**Work instructions**
Each line in the listing below that contains "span" should be returned.

**Material supplied**
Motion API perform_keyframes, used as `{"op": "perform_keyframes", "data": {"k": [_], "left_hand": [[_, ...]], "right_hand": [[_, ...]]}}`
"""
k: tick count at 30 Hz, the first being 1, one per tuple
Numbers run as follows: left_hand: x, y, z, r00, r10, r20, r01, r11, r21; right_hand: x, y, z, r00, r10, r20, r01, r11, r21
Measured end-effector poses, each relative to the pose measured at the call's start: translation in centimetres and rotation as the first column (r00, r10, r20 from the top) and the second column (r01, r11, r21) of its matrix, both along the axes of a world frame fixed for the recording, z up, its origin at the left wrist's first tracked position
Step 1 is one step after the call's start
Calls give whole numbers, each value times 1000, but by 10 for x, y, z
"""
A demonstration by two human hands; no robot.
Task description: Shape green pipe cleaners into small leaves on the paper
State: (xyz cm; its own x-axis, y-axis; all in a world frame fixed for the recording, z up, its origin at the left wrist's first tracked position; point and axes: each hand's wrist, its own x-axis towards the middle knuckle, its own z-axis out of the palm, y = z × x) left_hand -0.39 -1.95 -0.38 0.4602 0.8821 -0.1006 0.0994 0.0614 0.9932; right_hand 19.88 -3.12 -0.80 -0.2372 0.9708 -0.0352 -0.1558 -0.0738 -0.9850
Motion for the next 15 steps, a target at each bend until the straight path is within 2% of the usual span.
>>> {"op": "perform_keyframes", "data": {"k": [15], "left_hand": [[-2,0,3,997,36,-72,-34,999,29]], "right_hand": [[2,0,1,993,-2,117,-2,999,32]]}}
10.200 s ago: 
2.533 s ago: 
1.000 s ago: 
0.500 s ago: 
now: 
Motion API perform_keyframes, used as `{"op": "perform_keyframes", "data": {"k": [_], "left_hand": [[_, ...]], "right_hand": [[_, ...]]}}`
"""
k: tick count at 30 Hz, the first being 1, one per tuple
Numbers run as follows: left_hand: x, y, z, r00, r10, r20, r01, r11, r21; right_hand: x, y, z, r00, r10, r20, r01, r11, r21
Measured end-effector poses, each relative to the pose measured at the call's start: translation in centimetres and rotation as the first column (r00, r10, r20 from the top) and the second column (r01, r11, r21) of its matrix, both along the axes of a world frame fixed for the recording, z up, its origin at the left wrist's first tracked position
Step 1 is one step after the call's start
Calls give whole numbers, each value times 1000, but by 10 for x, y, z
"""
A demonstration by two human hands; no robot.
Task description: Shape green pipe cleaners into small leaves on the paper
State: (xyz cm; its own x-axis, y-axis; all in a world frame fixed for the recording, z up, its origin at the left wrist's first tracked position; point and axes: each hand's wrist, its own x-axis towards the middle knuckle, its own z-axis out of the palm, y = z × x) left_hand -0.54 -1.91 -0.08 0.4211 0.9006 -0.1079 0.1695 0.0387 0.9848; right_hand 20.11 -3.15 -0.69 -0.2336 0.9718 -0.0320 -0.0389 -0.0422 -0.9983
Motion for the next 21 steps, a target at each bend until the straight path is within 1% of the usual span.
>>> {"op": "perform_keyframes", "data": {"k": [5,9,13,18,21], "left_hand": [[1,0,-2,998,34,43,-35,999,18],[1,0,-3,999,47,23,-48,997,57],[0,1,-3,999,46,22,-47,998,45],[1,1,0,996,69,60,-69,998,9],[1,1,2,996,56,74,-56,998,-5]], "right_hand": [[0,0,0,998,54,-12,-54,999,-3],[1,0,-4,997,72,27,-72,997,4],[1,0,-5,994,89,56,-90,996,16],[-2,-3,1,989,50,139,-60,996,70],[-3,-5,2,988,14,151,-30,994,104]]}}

**Exercise answer**
Motion for the next 15 steps, a target at each bend until the straight path is within 2% of the usual span.
Motion for the next 21 steps, a target at each bend until the straight path is within 1% of the usual span.

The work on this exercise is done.